The problem: Copy each line of the following material that has the string "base".

Provided data: Begin

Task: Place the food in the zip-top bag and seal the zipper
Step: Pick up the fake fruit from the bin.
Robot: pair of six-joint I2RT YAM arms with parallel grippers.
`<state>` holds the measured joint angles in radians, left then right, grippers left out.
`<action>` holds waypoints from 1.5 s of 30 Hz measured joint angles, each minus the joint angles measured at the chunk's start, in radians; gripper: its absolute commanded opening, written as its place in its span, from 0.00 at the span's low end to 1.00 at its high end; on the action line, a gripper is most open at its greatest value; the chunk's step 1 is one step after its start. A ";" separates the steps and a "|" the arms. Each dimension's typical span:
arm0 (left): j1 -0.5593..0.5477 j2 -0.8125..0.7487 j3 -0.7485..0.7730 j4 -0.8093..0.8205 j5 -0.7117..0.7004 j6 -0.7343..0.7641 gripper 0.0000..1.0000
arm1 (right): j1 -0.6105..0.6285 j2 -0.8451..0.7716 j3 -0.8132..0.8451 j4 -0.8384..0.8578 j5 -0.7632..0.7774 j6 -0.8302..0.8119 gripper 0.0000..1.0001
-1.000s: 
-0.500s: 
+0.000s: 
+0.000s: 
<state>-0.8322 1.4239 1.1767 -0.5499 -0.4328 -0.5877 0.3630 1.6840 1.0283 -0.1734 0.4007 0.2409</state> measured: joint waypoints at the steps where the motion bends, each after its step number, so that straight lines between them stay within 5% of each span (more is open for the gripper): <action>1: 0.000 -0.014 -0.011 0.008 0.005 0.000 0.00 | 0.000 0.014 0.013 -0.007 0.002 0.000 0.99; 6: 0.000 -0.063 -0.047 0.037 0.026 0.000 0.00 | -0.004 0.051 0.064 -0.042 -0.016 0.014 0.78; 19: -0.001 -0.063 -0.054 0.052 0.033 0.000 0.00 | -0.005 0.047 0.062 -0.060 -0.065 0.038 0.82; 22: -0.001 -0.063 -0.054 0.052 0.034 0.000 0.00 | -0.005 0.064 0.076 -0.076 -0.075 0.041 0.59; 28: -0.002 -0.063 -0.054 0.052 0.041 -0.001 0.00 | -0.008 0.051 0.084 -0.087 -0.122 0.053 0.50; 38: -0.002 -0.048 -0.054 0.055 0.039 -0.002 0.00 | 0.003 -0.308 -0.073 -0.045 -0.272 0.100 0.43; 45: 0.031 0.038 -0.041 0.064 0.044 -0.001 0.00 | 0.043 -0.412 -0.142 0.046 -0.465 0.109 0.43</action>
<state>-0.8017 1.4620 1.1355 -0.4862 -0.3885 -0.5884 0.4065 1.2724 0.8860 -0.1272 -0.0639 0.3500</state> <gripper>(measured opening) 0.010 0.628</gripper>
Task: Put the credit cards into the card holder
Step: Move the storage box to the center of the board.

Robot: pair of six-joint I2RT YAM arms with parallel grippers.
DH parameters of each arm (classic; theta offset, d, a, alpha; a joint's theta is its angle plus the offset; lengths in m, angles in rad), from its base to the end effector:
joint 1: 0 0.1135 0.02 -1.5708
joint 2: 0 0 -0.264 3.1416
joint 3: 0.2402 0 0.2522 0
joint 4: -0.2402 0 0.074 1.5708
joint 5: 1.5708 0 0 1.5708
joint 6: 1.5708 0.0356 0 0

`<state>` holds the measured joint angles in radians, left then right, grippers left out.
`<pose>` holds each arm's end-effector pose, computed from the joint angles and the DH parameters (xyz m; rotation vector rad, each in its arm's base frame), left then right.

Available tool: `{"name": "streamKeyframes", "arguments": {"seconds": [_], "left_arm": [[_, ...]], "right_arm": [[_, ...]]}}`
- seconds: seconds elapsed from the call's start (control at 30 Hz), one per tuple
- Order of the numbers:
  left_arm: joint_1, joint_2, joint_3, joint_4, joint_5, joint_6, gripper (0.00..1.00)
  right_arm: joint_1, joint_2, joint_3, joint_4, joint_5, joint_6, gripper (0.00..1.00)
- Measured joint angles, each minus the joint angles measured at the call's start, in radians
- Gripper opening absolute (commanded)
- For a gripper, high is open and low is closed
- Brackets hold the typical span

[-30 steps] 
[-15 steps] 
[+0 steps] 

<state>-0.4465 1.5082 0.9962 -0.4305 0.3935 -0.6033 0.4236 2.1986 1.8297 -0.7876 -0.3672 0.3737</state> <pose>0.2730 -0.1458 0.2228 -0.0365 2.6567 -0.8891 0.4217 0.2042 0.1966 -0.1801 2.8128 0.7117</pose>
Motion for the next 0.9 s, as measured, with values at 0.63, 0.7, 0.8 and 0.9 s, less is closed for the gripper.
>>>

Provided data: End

Answer space:
DH parameters of each arm (classic; theta offset, d, a, alpha; a joint's theta is its angle plus the offset; lengths in m, angles in rad), from its base to the end effector:
`<pose>` holds each arm's end-effector pose, computed from the joint angles and the DH parameters (xyz m; rotation vector rad, each in its arm's base frame), left then right.

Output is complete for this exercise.